### To do:
Which lines of the entries below include "Should"? List them all.

### Records for this task:
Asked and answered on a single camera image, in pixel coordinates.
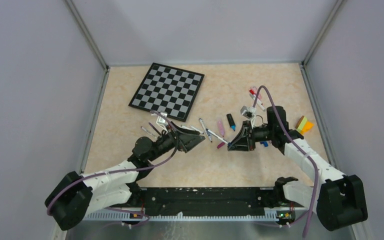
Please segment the blue wide marker cap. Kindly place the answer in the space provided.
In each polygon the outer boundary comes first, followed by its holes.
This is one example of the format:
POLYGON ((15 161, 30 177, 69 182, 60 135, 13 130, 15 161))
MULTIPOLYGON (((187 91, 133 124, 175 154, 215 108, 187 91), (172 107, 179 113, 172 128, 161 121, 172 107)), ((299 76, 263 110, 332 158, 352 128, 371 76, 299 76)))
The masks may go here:
POLYGON ((263 145, 264 147, 268 147, 269 146, 267 141, 261 141, 260 144, 263 145))

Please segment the white marker blue cap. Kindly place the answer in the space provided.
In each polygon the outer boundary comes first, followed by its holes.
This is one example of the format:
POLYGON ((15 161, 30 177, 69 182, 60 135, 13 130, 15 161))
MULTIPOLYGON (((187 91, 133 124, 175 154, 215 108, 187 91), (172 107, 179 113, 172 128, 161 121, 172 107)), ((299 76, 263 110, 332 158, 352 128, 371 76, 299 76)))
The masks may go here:
POLYGON ((201 127, 203 128, 203 130, 204 130, 205 134, 207 135, 209 141, 212 143, 213 142, 212 136, 211 136, 211 134, 209 132, 209 129, 206 127, 204 120, 202 118, 199 118, 198 121, 201 124, 201 127))

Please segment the black highlighter blue cap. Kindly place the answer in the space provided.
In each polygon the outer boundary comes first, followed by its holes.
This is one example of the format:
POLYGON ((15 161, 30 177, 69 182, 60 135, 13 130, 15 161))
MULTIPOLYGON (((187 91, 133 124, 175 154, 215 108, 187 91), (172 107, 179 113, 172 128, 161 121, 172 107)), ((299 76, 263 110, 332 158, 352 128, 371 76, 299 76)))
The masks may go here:
POLYGON ((226 118, 227 118, 229 127, 230 127, 233 131, 235 131, 235 130, 236 130, 236 123, 235 123, 235 121, 234 121, 234 118, 233 118, 232 114, 231 114, 231 113, 228 113, 228 114, 226 115, 226 118))

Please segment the lilac highlighter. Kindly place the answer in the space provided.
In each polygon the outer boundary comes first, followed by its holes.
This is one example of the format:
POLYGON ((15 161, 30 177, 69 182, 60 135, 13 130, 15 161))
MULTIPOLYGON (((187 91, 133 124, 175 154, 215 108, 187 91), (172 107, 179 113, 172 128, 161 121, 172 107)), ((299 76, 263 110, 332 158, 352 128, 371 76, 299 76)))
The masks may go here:
POLYGON ((218 128, 218 131, 219 131, 220 135, 221 135, 222 137, 224 137, 225 134, 226 134, 226 130, 225 130, 223 121, 219 118, 219 119, 216 121, 216 124, 217 124, 217 128, 218 128))

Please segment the purple gel pen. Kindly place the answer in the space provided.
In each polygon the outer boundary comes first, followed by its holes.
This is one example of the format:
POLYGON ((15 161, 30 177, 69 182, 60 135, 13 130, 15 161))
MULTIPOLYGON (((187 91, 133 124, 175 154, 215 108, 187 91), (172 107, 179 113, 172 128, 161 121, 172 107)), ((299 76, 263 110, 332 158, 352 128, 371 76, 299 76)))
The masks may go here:
POLYGON ((151 123, 151 122, 148 122, 148 125, 159 135, 161 136, 161 132, 151 123))

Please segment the thin marker pink cap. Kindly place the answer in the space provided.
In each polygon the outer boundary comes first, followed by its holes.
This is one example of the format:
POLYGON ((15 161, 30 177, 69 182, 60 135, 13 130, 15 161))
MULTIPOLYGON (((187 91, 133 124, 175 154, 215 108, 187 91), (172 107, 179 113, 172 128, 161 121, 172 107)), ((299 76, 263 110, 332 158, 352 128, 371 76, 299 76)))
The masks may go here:
POLYGON ((261 94, 260 94, 260 93, 257 94, 257 93, 258 93, 258 88, 257 88, 256 86, 252 86, 252 87, 250 88, 250 92, 251 92, 253 95, 257 96, 259 100, 262 99, 261 94))

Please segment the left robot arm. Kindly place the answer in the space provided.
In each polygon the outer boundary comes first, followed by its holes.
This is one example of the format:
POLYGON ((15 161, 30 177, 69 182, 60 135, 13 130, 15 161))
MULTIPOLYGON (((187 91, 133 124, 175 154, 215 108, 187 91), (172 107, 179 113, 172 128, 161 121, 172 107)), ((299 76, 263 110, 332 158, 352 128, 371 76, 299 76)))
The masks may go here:
POLYGON ((113 167, 90 174, 67 173, 46 198, 46 213, 67 231, 87 215, 107 207, 134 207, 141 198, 137 181, 156 168, 152 161, 169 151, 187 153, 204 140, 203 135, 188 129, 170 130, 156 140, 142 136, 131 156, 113 167))

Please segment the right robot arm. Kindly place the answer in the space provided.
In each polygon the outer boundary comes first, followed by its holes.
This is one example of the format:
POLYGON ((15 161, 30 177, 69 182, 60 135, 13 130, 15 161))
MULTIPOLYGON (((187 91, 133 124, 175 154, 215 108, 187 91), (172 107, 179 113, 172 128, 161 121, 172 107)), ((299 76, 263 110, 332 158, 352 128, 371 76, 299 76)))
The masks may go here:
POLYGON ((273 200, 279 206, 291 201, 317 215, 320 223, 334 231, 368 219, 364 185, 357 175, 347 175, 324 160, 297 130, 289 129, 282 106, 266 109, 267 122, 256 125, 256 109, 243 106, 243 121, 229 151, 249 152, 258 142, 269 141, 285 157, 294 161, 313 180, 313 186, 298 179, 279 178, 273 200))

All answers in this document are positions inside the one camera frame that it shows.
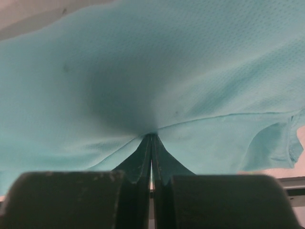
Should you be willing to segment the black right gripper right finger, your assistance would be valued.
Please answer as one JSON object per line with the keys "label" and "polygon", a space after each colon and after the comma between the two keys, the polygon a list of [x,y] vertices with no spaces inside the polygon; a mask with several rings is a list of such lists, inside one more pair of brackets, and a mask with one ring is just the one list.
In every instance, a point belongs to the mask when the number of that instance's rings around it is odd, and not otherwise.
{"label": "black right gripper right finger", "polygon": [[286,191],[266,175],[197,175],[151,136],[158,229],[298,229]]}

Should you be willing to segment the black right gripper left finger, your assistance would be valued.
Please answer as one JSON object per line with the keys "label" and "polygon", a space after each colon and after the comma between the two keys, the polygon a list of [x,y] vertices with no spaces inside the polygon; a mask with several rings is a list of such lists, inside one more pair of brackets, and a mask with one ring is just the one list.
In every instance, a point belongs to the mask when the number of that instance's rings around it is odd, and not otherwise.
{"label": "black right gripper left finger", "polygon": [[146,229],[149,225],[151,143],[111,171],[27,172],[0,206],[3,229]]}

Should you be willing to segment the teal t shirt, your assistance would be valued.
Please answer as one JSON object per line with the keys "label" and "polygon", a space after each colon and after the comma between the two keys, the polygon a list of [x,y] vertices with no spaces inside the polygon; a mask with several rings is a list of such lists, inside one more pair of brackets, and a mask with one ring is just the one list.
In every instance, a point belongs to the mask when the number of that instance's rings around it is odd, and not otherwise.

### Exercise result:
Should you be willing to segment the black right gripper right finger, your assistance would be valued.
Should you be willing to segment the black right gripper left finger, your assistance would be valued.
Should you be willing to segment the teal t shirt, your assistance would be valued.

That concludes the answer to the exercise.